I got me thinking about the food culture of this fascinating country and how it is often overshadowed by the predominance of Chinese and Indian cuisine in the UK. Nowadays, thanks to the likes of Yo Sushi! and the seemingly insatiable appetite among the Great British Public for packaged sushi, this exciting and eclectic cuisine is starting to show it’s influence on a much wider scale.
I watched an excellent documentary film Jiro Dreams of Sushi (2011) by David Gelb about an 85-year-old sushi master and owner of Sukiyabashi Jiro, a Michelin three-star restaurant, on his continuing quest to perfect the art of sushi. I highly recommend it to anyone interested in Japanese culture.
Overall, the Japanese diet is a healthy one, which revolves largely around rice and green tea.
Noodles are another dish that the Japanese carry off with aplomb – I really enjoy bouncy Udon (thick noodles) or Ramen (thin) dishes with bean sprouts, spring onions and helpings of vegetables, brought together in a sticky, cloying, satisfying sauce. I recently visited Tonkotsu restaurant in Soho with my fiancee. The menu itself was minimalist, bordering on Spartan; three meat-based noodle based broths and one broth without meat. There was a pork belly broth slow cooked in a sea salt-based stock (cooked very slowly at 13 hours on a gentle simmer resulting in a rich and heavy broth). This came with thick and unctuous Udon noodles (the other type are Ramen, the thinner sort) which absorbed the broth.

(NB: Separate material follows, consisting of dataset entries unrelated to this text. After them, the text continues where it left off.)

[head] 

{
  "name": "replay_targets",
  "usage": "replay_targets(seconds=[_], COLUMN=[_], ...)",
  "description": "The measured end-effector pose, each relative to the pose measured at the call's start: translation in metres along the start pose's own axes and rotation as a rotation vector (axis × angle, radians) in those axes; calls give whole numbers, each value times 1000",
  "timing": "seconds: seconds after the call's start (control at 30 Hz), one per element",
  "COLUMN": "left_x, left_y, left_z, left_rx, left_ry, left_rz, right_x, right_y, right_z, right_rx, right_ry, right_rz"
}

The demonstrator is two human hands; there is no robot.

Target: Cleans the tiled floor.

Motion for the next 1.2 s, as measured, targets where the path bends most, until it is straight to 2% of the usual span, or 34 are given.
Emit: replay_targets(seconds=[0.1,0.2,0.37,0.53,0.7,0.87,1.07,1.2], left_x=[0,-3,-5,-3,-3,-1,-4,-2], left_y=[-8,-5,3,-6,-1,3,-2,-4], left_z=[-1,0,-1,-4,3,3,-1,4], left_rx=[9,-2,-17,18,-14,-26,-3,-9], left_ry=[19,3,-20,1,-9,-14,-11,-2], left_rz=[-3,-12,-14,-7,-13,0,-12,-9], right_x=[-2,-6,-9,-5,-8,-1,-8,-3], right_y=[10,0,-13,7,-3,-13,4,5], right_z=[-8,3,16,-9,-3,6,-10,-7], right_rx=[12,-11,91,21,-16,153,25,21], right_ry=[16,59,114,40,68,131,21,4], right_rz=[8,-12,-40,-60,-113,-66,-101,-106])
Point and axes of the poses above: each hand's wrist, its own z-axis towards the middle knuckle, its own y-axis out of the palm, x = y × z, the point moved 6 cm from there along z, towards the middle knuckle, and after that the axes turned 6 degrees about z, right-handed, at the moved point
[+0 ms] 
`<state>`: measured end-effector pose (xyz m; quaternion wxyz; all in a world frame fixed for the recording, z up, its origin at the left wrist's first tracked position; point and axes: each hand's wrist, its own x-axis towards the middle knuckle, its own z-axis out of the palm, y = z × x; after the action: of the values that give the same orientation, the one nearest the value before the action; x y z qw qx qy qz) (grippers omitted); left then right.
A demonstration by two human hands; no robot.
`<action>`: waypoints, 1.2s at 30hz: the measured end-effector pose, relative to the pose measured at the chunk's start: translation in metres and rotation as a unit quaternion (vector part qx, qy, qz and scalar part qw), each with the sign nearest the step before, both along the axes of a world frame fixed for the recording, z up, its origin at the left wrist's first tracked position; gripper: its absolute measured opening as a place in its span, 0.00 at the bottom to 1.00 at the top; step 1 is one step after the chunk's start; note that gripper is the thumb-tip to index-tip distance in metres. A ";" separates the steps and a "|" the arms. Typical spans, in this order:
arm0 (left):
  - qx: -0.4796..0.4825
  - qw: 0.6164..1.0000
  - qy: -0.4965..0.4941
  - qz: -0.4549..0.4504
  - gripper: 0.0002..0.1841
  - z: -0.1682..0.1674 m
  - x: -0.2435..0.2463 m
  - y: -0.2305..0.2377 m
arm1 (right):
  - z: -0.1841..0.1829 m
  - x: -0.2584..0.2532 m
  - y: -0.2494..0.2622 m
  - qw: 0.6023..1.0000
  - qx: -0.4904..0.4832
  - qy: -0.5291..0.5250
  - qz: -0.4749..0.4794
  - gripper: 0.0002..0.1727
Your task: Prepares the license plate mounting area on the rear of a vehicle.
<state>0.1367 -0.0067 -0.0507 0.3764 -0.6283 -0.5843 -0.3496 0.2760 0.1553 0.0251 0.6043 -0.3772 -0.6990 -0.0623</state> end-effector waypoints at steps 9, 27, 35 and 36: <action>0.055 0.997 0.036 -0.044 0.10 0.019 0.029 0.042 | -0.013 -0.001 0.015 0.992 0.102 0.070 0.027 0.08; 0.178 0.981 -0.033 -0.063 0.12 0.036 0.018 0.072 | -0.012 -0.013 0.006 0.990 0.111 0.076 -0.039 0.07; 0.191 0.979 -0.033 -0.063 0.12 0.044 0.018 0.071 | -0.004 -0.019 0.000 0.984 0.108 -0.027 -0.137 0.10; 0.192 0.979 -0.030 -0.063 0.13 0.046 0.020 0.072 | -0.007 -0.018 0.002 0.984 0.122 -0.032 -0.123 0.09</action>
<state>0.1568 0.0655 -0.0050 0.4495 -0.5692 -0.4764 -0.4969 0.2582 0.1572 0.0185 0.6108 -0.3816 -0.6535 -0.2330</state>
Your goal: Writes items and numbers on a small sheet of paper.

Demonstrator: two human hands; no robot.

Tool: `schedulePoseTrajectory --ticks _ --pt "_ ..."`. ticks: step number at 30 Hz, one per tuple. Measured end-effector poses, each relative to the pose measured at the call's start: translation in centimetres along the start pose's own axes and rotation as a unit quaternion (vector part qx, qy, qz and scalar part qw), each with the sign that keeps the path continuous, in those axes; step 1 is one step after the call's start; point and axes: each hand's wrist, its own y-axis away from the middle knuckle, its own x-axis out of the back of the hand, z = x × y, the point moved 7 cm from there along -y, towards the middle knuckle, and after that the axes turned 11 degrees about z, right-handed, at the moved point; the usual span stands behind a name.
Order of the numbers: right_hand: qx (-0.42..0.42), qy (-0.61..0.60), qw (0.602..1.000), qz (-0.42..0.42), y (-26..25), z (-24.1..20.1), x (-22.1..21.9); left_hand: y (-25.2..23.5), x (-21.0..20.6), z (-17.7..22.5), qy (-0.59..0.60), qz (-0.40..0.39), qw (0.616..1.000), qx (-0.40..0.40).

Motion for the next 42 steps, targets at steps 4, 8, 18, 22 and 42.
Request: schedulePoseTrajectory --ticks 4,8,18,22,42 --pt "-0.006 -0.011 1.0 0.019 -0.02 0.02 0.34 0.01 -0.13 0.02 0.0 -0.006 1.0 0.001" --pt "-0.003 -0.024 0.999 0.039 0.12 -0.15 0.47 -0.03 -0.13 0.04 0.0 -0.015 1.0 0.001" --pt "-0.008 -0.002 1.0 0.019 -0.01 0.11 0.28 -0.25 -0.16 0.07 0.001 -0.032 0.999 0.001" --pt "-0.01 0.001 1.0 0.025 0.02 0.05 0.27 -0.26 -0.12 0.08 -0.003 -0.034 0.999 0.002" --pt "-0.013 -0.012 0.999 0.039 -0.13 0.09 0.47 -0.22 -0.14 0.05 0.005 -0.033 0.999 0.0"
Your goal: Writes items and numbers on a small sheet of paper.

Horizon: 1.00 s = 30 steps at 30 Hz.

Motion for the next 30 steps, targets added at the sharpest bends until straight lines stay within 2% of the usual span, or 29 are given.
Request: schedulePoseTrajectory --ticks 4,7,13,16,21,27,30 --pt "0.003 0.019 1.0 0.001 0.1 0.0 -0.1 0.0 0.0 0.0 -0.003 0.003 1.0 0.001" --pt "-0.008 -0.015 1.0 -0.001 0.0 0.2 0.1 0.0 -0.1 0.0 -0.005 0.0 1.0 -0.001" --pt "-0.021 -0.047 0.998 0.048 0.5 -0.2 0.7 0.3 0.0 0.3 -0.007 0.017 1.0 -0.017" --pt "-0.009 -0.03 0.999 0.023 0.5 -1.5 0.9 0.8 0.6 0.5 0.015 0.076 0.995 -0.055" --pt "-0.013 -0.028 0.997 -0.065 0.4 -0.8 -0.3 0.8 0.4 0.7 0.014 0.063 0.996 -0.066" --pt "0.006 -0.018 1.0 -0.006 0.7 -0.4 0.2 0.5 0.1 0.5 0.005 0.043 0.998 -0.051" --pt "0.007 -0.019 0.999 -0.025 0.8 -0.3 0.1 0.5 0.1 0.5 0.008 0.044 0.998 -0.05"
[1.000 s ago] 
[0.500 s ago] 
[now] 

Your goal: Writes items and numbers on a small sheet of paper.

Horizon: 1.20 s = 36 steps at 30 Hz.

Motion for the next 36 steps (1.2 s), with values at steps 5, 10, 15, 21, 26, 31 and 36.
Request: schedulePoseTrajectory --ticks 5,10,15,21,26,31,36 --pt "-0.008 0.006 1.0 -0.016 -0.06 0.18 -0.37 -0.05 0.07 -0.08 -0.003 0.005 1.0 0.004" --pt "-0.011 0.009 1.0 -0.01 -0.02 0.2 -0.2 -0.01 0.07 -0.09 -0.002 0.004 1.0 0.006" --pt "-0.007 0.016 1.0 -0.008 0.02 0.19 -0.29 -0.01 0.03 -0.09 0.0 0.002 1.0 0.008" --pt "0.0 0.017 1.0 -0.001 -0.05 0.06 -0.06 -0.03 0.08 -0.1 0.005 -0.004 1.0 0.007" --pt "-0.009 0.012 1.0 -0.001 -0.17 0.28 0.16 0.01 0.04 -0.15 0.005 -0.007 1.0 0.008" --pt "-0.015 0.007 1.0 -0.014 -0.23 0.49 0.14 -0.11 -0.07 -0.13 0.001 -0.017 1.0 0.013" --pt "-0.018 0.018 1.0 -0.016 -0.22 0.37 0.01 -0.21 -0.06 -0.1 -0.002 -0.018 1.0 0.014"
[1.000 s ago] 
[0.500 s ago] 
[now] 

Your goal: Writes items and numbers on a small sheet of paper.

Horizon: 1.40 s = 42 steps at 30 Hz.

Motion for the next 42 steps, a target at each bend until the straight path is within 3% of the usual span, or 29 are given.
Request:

The meal was utterly delicious. All aboard the sushi train? Count me in!
Lets not forget other great innovations include tempura, which is basically a batter made from cornflour and ice cold sparkling water, which clings to vegetables and prawns, before having them dep fried in hot oil for a crispy finish.
A caveat before beginning: the secret is not to over-mix the batter, or let it stand. Also, keep the batter ice-cold and the oil hot; and don’t fry too many vegetable pieces at once as they will stick together.
For the batter
- 150g cornflour
- 150g plain flour
- 1 tsp baking powder
- 1/2 tsp fine sea salt
- 200ml ice cold sparkling water
For the vegetables
- 55g mangetout
- 55g red or yellow peppers, sliced
- 55g baby carrots, peeled and slice
- 55g long-stem brocolli
Step 1: How to make your own tempura batter
Mix together the dry batter ingredients in a small bowl.
Using a whisk mix these ingredients together with the sparking water, but don’t over beat. It doesn’t matter about a few lumps. Use immediately.
Step 2: Cooking the vegetables
Pre heat the oven to 150C / gas mark 3
Cover a baking tray with sheets of kitchen paper or grease proof paper.
Start to heat a deep-fat frying pan or large wok a third full of flavourless oil and have a frying basket or slotted spoon to hand.
When the oil reaches 190C dip some of the prepared veg briefly into the batter, shake off any excess, then lower straight into the hot oil. Don’t crowd the frying basket.
Fry for about 2 mins until light golden and crisp, then drain on kitchen paper.
Repeat with the remaining vegetables in batches, dipping into the batter just before you fry them and remember to let the oil heat back up to temperature between each batch.
Keep the tempura warm in the oven (they are best served immediately on a warm plate with the sauce alongside for dipping.)